Aim of the task |
Look through the listing below and report every line that contains "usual".

Dataset section |
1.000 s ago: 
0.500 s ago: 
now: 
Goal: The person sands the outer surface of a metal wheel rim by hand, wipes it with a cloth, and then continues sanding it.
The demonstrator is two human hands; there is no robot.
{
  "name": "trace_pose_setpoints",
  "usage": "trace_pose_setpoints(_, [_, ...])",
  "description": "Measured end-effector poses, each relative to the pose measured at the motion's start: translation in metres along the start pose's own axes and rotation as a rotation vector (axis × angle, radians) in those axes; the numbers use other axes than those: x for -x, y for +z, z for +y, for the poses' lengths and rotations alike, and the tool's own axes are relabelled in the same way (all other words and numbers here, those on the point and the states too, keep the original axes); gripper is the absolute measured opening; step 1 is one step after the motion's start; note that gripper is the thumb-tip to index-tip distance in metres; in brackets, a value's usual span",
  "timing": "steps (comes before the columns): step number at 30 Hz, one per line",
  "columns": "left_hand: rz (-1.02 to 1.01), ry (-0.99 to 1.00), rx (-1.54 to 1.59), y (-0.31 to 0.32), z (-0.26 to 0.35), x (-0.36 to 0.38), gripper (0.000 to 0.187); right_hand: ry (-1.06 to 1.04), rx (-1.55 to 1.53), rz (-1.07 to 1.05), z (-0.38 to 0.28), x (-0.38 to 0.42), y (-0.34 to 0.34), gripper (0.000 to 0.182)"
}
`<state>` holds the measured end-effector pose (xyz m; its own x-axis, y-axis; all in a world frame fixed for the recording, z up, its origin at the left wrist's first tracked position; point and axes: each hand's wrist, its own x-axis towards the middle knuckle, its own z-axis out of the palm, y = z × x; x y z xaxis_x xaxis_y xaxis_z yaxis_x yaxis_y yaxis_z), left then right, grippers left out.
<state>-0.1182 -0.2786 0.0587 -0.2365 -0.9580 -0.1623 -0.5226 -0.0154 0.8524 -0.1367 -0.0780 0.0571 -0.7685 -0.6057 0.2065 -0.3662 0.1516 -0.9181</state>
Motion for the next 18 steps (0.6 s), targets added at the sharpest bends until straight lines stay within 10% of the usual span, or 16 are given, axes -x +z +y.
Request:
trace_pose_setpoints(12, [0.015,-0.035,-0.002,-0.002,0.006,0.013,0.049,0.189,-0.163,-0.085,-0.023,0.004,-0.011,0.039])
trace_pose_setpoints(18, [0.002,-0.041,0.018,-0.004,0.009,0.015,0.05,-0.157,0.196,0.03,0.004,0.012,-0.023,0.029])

Answer section |
  "description": "Measured end-effector poses, each relative to the pose measured at the motion's start: translation in metres along the start pose's own axes and rotation as a rotation vector (axis × angle, radians) in those axes; the numbers use other axes than those: x for -x, y for +z, z for +y, for the poses' lengths and rotations alike, and the tool's own axes are relabelled in the same way (all other words and numbers here, those on the point and the states too, keep the original axes); gripper is the absolute measured opening; step 1 is one step after the motion's start; note that gripper is the thumb-tip to index-tip distance in metres; in brackets, a value's usual span",
Motion for the next 18 steps (0.6 s), targets added at the sharpest bends until straight lines stay within 10% of the usual span, or 16 are given, axes -x +z +y.

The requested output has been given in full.